Reputation: 1109
I would like to count the unique observations by a group in a pandas dataframe and create a new column that has the unique count. Importantly, I would not like to reduce the rows in the dataframe; effectively performing something similar to a window function in SQL.
df = pd.DataFrame({
'uID': ['James', 'Henry', 'Abe', 'James', 'Henry', 'Brian', 'Claude', 'James'],
'mID': ['A', 'B', 'A', 'B', 'A', 'A', 'A', 'C']
})
df.groupby('mID')['uID'].nunique()
Will get the unique count per group, but it summarises (reduces the rows), I would effectively like to do something along the lines of:
df['ncount'] = df.groupby('mID')['uID'].transform('nunique')

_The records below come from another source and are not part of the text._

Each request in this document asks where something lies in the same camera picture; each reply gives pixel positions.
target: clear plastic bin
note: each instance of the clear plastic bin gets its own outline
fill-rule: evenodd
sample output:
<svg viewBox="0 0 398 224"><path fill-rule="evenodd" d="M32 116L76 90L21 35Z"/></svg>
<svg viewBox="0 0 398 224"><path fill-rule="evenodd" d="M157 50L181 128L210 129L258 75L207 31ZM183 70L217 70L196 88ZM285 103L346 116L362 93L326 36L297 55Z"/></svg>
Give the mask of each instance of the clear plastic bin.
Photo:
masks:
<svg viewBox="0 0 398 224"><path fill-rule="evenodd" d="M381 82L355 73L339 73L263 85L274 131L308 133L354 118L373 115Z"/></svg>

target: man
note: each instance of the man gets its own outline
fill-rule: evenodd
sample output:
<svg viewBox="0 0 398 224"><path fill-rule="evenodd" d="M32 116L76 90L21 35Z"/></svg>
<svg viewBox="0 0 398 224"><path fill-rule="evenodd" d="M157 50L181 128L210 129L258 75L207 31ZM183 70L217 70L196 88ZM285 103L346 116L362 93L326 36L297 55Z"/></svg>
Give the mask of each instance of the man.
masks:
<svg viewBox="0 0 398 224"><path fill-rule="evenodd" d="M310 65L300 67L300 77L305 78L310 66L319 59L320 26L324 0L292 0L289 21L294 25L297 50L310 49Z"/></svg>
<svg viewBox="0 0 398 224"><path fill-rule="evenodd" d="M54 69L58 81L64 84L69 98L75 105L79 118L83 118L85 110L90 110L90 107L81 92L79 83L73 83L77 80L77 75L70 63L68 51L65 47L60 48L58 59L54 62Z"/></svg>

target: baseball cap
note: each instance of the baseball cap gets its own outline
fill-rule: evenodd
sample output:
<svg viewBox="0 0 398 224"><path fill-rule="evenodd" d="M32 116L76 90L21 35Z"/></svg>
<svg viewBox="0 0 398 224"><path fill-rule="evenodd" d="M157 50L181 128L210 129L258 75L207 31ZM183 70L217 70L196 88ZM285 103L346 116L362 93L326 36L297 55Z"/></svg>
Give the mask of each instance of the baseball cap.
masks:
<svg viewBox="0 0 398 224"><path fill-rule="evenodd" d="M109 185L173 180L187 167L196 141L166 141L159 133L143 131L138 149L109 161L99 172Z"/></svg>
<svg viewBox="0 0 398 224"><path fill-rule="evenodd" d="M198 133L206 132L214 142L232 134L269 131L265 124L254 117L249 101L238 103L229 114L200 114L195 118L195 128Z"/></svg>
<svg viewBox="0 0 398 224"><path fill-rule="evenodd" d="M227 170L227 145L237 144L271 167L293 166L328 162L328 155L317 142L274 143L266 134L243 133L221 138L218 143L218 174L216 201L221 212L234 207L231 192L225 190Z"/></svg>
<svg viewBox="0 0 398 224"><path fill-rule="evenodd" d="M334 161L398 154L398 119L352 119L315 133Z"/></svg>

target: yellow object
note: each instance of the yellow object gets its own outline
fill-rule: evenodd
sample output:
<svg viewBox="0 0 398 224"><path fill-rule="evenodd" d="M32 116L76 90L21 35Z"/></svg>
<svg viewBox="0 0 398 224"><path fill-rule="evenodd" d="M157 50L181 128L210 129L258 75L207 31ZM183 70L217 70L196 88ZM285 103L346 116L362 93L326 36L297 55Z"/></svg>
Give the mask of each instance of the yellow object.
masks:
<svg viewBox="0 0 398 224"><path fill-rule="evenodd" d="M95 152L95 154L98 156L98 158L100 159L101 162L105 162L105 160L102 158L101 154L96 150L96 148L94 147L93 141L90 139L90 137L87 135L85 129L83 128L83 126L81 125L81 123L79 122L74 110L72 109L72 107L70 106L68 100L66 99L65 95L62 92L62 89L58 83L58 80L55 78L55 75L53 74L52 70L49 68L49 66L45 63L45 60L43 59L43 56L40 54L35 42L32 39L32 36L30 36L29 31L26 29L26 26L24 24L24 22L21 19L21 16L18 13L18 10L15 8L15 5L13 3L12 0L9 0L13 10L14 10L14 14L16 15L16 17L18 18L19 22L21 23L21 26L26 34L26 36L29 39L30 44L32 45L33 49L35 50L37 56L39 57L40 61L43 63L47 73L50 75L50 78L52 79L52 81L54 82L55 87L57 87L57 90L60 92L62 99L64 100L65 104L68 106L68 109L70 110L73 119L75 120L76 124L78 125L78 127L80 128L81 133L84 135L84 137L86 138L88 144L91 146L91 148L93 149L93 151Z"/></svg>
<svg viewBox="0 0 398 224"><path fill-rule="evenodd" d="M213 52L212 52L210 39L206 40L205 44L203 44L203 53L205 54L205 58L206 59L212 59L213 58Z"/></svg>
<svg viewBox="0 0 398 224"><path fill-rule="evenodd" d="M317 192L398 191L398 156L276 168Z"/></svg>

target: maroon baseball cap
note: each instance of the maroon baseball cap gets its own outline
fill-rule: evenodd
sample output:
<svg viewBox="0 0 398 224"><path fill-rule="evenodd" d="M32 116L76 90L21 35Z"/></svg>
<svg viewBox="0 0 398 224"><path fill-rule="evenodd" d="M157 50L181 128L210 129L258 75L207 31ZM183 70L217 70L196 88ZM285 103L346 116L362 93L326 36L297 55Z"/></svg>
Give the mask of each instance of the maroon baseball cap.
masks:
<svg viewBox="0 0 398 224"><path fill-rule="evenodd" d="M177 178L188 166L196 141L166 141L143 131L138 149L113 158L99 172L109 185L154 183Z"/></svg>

(this obviously does not work)
It is possible to accomplish the desired outcome by taking the unique summarised dataframe and joining it to the original dataframe but I am wondering if there is a more minimal solution.
Thanks
Upvotes: 5
Views: 5919
Reputation: 402263
GroupBy.transform('nunique')
On v0.23.4
, your solution works for me.
df['ncount'] = df.groupby('mID')['uID'].transform('nunique')
df
uID mID ncount
0 James A 5
1 Henry B 2
2 Abe A 5
3 James B 2
4 Henry A 5
5 Brian A 5
6 Claude A 5
7 James C 1
GroupBy.nunique
+ pd.Series.map
Additionally, with your existing solution, you could map
the series back to mID
:
df['ncount'] = df.mID.map(df.groupby('mID')['uID'].nunique())
df
uID mID ncount
0 James A 5
1 Henry B 2
2 Abe A 5
3 James B 2
4 Henry A 5
5 Brian A 5
6 Claude A 5
7 James C 1
Upvotes: 6
Reputation: 11105
You are very close!
df['ncount'] = df.groupby('mID')['uID'].transform(pd.Series.nunique)
uID mID ncount
0 James A 5
1 Henry B 2
2 Abe A 5
3 James B 2
4 Henry A 5
5 Brian A 5
6 Claude A 5
7 James C 1
Upvotes: 3